Objective: Interferon regulatory factor (IRF) 5 is a transcription factor known for promoting M1 type macrophage polarization in vitro. Given the central role of inflammatory macrophages in promoting atherosclerotic plaque progression, we hypothesize that myeloid cell-specific deletion of IRF5 is protective against atherosclerosis. Methods: Female Apoe^–/– Lysm^Cre/+ Irf5^fl/fl and Apoe ^−/− Irf5^fl/fl mice were fed a high-cholesterol diet for three months. Atherosclerotic plaque size and compositions as well as inflammatory gene expression were analyzed. Mechanistically, IRF5-dependent bone marrow-derived macrophage cytokine profiles were tested under M1 and M2 polarizing conditions. Mixed bone marrow chimeras were generated to determine intrinsic IRF5-dependent effects on macrophage accumulation in atherosclerotic plaques. Results: Myeloid cell-specific Irf5 deficiency blunted LPS/IFNγ-induced inflammatory gene expression in vitro and in the atherosclerotic aorta in vivo.

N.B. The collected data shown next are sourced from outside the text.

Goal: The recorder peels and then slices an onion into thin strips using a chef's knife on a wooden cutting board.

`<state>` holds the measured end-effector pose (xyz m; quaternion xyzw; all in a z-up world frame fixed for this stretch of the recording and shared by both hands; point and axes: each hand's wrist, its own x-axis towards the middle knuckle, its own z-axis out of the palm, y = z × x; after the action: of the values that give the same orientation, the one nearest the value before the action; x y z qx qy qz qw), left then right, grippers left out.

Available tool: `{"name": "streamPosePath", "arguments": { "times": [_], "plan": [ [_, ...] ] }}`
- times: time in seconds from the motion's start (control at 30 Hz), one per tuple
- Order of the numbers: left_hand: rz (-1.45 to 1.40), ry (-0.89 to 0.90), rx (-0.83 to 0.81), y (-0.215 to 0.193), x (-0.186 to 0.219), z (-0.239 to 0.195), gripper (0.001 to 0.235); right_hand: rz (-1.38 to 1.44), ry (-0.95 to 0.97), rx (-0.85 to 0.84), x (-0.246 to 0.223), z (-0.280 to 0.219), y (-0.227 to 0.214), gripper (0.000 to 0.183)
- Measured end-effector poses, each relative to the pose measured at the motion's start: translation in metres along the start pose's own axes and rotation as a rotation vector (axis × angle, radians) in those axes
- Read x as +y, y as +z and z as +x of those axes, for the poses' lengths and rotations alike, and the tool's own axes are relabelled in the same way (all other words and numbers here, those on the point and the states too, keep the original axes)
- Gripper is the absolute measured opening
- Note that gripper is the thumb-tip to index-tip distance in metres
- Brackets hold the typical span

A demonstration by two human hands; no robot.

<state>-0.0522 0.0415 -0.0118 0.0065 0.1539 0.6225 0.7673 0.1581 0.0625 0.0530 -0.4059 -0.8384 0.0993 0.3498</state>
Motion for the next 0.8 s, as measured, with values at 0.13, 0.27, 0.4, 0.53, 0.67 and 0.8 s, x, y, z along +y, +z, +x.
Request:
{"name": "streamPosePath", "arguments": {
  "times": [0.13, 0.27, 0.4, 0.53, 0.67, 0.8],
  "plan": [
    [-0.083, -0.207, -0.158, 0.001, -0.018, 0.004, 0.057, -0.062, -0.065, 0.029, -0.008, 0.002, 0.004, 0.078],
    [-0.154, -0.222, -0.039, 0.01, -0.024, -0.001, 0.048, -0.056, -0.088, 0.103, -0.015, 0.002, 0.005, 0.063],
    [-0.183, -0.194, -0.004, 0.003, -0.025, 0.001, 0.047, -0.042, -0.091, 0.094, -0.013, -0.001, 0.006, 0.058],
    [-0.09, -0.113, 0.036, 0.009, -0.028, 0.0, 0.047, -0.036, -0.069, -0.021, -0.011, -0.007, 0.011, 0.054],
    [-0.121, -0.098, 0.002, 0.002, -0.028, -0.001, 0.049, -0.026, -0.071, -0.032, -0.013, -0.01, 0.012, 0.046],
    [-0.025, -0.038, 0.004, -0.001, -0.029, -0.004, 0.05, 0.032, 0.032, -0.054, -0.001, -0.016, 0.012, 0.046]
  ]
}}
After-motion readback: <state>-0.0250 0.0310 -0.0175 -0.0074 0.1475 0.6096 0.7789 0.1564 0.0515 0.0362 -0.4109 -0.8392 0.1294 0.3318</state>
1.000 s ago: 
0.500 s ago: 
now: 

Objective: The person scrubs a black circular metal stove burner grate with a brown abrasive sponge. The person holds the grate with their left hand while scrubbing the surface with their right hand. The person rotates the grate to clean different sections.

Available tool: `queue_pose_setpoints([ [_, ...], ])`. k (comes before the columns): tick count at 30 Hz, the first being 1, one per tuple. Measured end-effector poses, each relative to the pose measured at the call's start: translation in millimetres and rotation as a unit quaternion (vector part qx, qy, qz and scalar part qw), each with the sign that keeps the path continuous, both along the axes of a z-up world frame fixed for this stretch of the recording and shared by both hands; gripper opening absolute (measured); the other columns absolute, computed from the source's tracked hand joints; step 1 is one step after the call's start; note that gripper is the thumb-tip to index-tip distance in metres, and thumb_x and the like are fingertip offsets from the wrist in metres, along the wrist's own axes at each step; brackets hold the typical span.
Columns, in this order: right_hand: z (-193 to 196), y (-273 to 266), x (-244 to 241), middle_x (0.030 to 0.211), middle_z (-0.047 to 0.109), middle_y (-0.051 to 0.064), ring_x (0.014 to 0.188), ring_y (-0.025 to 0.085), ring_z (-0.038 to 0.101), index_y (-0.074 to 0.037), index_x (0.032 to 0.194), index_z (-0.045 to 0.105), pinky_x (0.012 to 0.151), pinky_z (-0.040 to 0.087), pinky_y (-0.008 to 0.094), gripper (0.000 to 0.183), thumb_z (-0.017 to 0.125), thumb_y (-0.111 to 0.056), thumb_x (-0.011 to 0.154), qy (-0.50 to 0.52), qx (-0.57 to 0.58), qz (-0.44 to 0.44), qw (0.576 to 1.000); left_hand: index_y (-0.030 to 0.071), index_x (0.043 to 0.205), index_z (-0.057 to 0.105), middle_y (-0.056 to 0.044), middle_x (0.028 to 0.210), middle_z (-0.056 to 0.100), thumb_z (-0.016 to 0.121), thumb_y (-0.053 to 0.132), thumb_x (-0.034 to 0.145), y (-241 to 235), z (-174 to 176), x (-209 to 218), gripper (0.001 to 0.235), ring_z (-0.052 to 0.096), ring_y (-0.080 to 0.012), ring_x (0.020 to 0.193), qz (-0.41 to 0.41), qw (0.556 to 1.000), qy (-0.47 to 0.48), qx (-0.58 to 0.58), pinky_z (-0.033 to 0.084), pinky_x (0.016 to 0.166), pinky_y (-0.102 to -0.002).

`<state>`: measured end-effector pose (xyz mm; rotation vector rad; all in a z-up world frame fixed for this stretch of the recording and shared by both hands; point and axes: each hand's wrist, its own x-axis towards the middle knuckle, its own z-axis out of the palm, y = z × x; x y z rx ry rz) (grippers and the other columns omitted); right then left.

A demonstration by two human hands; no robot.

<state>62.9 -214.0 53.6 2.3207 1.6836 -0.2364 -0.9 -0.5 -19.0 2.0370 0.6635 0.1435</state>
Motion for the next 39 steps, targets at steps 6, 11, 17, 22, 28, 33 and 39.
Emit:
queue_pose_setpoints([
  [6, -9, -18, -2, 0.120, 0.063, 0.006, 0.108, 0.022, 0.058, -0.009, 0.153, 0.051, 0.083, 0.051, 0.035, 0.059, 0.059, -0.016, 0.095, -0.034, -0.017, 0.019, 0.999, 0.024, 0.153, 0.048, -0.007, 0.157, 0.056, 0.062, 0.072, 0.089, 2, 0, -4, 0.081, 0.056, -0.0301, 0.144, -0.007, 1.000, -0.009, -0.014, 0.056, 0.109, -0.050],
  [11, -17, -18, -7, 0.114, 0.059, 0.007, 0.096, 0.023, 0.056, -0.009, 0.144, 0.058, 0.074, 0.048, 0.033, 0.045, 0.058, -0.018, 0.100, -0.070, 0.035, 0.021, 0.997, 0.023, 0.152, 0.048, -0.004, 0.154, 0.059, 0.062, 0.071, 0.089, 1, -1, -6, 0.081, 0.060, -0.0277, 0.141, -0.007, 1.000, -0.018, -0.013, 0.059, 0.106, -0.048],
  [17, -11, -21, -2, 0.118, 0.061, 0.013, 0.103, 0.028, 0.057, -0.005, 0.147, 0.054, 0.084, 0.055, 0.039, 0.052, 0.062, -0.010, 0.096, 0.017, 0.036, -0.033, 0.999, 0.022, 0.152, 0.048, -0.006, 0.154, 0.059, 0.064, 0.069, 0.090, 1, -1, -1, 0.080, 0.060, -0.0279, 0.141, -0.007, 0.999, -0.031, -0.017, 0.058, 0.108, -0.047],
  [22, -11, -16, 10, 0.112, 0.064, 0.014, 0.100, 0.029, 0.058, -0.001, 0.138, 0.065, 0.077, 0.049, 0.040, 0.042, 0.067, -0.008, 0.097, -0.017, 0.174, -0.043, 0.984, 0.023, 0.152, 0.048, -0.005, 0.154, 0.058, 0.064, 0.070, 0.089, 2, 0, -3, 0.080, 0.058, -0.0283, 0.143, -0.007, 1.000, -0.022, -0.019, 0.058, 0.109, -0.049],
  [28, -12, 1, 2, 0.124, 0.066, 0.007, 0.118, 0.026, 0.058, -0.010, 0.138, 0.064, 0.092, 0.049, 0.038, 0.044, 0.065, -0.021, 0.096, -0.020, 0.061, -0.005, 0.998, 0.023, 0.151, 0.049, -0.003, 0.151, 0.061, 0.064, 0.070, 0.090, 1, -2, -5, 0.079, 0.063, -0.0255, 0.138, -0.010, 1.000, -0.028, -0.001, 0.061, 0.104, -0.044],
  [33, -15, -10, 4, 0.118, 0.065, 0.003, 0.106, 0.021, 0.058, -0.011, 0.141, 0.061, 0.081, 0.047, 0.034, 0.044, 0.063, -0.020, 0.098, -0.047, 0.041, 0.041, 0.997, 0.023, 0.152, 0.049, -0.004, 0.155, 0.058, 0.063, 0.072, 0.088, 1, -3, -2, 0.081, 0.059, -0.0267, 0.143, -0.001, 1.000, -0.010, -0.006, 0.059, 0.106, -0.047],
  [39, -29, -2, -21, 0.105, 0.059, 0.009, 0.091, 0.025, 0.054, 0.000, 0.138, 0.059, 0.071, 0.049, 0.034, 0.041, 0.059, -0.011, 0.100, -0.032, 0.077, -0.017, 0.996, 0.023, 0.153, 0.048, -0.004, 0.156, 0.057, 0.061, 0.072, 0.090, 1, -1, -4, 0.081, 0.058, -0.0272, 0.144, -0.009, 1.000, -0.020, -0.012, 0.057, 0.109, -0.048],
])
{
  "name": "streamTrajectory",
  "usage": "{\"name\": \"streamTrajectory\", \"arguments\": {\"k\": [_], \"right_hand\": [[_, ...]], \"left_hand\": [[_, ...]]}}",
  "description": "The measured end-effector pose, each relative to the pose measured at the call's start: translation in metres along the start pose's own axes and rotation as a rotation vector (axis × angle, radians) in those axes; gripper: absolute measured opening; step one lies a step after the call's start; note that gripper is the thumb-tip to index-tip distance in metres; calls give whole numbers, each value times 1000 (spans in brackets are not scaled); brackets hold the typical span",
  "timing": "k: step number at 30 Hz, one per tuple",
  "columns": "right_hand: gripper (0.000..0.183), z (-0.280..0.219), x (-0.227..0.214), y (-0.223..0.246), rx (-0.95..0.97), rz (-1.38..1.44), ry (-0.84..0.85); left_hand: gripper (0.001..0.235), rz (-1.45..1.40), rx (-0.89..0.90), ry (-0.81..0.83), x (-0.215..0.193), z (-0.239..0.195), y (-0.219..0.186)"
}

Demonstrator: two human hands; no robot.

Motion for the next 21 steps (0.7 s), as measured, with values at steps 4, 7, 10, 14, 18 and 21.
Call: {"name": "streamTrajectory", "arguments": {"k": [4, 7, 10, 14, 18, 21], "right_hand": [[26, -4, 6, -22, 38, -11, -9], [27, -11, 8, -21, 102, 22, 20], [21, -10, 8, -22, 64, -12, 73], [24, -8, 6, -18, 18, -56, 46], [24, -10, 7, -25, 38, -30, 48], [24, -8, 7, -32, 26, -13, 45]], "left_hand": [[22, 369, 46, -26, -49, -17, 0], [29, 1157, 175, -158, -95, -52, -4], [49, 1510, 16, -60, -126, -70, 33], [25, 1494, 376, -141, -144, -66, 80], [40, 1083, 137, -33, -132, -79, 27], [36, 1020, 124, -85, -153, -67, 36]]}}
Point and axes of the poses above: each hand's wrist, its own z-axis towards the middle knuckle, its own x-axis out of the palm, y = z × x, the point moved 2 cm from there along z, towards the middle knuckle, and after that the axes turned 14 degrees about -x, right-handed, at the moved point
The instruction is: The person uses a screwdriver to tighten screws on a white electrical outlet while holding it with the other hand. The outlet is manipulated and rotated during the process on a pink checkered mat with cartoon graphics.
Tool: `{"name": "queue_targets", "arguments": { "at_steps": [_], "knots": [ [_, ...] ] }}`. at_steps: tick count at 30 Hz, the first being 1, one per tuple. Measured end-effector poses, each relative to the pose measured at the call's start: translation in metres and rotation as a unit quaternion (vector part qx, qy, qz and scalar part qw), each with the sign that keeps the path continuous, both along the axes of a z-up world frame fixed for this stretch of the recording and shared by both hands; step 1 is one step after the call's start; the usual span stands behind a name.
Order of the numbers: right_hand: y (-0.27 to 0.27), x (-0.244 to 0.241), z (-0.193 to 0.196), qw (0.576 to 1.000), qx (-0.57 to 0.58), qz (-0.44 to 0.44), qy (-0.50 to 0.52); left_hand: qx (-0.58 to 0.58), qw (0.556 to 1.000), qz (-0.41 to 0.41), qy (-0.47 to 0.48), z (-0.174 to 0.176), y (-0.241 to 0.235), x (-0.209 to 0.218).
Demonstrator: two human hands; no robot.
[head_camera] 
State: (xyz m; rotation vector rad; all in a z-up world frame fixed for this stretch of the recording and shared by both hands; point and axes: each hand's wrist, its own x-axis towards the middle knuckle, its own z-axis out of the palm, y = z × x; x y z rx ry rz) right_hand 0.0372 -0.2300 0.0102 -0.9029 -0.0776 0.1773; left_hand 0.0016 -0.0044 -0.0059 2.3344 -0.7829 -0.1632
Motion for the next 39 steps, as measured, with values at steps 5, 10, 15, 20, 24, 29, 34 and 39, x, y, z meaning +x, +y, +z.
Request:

While atherosclerotic lesion size was not reduced in myeloid cell-specific Irf5-deficient Apoe^–/– mice, plaque composition was favorably altered, resembling a stable plaque phenotype with reduced macrophage and lipid contents, reduced inflammatory gene expression and increased collagen deposition alongside elevated Mertk and Tgfβ expression. Irf5-deficient macrophages, when directly competing with wild type macrophages in the same mouse, were less prone to accumulate in atherosclerotic lesion, independent of monocyte recruitment. Irf5-deficient monocytes, when exposed to oxidized low density lipoprotein, were less likely to differentiate into macrophage foam cells, and Irf5-deficient macrophages proliferated less in the plaque. Conclusion: Our study provides genetic evidence that selectively altering macrophage polarization induces a stable plaque phenotype in mice.